Rescuers 'had to push the bodies back with sticks'
By Trymaine D. Lee
Lucrece Phillips’ sleepless nights are filled with the images of dead babies and women, and young and old men with tattered T-shirts or graying temples, all of whom she saw floating along the streets of the Lower 9th Ward.
The deaths of many of her neighbors who chose to brave the hurricane from behind the walls of their Painter Street homes shook tears from Phillips’ bloodshot eyes Tuesday, as a harrowing tale of death and survival tumbled from her lips.

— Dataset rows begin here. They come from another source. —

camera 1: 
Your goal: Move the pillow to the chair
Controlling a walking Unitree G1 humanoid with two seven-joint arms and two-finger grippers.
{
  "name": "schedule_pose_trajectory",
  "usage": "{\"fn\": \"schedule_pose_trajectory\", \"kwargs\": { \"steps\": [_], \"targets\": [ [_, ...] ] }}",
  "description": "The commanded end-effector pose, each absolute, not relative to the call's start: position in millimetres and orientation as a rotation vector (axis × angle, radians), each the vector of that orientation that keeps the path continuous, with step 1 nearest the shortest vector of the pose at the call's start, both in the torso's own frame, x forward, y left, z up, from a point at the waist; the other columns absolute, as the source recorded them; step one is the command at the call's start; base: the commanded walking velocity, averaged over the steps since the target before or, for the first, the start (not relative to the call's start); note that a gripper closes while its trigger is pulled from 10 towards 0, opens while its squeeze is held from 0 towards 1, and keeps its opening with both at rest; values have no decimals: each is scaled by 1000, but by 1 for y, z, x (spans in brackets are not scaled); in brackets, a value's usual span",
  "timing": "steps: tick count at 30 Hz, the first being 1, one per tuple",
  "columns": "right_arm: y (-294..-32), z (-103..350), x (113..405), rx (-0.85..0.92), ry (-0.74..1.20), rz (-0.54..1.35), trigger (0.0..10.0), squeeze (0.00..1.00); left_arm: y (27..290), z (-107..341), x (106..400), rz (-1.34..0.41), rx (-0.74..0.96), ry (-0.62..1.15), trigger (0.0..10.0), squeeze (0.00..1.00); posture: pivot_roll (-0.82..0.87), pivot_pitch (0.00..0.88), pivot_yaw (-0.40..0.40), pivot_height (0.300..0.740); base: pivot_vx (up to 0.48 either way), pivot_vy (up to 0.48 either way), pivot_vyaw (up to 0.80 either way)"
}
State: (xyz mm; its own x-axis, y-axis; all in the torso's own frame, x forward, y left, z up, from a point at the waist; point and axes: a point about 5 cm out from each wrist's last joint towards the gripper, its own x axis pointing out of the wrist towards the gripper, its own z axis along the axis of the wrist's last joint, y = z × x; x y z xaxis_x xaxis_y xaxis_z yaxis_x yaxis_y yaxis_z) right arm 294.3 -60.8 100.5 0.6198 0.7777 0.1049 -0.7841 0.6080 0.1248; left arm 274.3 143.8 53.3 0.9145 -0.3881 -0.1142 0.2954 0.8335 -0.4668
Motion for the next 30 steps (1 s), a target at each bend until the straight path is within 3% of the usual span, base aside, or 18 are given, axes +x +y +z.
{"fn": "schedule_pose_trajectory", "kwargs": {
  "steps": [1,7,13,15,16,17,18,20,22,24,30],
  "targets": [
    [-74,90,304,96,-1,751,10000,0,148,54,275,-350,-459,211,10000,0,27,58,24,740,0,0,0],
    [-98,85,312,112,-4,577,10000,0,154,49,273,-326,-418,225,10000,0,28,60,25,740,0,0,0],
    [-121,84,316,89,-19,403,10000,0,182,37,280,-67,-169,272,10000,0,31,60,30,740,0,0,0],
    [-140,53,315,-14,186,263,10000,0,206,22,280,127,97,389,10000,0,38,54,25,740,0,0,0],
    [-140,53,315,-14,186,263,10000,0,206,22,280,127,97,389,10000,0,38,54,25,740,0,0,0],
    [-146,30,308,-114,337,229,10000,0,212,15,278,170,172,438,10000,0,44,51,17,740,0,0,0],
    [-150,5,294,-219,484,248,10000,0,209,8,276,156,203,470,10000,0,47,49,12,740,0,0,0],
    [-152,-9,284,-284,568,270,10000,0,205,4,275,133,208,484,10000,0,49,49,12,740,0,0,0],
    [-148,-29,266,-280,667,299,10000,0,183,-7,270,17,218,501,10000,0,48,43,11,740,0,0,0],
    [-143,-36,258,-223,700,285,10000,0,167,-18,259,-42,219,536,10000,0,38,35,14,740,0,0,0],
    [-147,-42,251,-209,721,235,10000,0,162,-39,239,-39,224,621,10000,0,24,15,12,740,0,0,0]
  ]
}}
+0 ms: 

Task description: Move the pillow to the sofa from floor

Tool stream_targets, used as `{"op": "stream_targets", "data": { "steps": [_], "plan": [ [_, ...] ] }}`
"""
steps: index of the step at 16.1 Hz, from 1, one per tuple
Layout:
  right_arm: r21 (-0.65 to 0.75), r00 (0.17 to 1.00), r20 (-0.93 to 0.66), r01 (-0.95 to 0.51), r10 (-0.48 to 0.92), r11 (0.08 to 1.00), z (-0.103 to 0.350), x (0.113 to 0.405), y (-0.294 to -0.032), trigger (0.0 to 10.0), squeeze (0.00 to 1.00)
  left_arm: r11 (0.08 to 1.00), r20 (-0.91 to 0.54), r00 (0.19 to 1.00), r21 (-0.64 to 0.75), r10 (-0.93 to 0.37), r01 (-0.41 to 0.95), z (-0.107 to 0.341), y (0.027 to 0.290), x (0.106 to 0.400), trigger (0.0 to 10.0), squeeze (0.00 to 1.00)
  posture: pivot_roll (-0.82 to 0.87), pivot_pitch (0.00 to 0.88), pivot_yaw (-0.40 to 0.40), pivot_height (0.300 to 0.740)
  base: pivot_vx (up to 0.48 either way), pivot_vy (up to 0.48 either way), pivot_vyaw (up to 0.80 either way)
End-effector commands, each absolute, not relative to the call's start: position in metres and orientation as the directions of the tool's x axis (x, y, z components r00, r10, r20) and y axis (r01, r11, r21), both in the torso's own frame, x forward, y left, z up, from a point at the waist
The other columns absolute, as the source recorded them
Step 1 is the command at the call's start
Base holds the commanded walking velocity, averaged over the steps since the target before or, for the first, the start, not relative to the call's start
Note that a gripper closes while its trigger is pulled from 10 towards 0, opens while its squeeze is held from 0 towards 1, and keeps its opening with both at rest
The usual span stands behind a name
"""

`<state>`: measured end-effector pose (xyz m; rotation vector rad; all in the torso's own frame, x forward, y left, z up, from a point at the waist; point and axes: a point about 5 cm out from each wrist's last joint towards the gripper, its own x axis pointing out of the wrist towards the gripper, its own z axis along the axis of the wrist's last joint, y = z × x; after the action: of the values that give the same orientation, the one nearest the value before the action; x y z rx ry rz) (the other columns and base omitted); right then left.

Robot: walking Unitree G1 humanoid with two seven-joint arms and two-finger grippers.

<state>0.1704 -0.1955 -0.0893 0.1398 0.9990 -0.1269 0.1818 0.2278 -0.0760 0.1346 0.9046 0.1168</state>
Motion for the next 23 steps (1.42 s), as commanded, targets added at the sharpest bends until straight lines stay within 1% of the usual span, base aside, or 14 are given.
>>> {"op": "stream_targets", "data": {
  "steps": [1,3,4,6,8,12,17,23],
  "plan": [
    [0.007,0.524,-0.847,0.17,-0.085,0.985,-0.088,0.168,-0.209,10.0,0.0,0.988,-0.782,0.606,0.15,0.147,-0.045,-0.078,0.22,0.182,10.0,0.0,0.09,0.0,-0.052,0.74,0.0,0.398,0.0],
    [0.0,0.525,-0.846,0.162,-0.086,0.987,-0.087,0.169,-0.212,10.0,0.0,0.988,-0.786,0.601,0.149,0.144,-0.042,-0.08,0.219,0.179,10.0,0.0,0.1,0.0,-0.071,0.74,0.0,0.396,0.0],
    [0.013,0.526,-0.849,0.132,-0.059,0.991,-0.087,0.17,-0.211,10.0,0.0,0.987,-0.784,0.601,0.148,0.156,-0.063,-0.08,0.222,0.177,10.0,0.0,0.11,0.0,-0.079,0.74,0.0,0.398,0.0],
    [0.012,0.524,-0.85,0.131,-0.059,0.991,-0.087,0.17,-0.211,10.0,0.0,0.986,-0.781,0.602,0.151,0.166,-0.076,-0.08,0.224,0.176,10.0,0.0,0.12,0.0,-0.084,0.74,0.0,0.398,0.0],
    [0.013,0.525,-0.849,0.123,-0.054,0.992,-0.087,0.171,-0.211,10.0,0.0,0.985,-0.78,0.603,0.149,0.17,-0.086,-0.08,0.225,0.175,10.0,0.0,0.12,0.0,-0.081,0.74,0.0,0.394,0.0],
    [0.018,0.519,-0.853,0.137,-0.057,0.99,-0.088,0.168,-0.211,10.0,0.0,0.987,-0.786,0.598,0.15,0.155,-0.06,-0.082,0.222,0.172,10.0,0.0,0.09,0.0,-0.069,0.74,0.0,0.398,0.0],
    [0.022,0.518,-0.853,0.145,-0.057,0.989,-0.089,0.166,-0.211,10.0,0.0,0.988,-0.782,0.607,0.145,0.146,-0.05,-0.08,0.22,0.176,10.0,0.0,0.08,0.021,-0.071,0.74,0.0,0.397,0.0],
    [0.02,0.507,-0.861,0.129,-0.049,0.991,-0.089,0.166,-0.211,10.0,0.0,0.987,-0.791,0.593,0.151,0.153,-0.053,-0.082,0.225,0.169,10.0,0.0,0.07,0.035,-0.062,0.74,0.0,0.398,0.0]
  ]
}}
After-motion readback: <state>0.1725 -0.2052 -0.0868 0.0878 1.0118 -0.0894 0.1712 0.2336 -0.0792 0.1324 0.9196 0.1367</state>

\"The rescuers in the boats that picked us up had to push the bodies back with sticks,\" Phillips said sobbing. \"And there was this little baby. She looked so perfect and so beautiful. I just wanted to scoop her up and breathe life back into her little lungs. She wasn’t bloated or anything, just perfect.\"
...
Phillips’ downstairs neighbor, Terrilyn Foy, 41, and her 5-year-old son, Trevor, were unable to escape, Phillips said. By late Monday the surging waters of Lake Pontchartrain had swallowed the neighborhood. The water crept, then rushed, under the front door, Phillips said, then knocked it from its hinges. In less than 30 minutes, Phillips said, the water had topped her neighbors’ 12-foot ceiling and was gulping at hers.
\"I can still hear them banging on the ceiling for help,\" Phillips said, shaking. \"I heard them banging and banging, but the water kept rising.\" Then the pleas for help were silenced by the sway of the current, she said.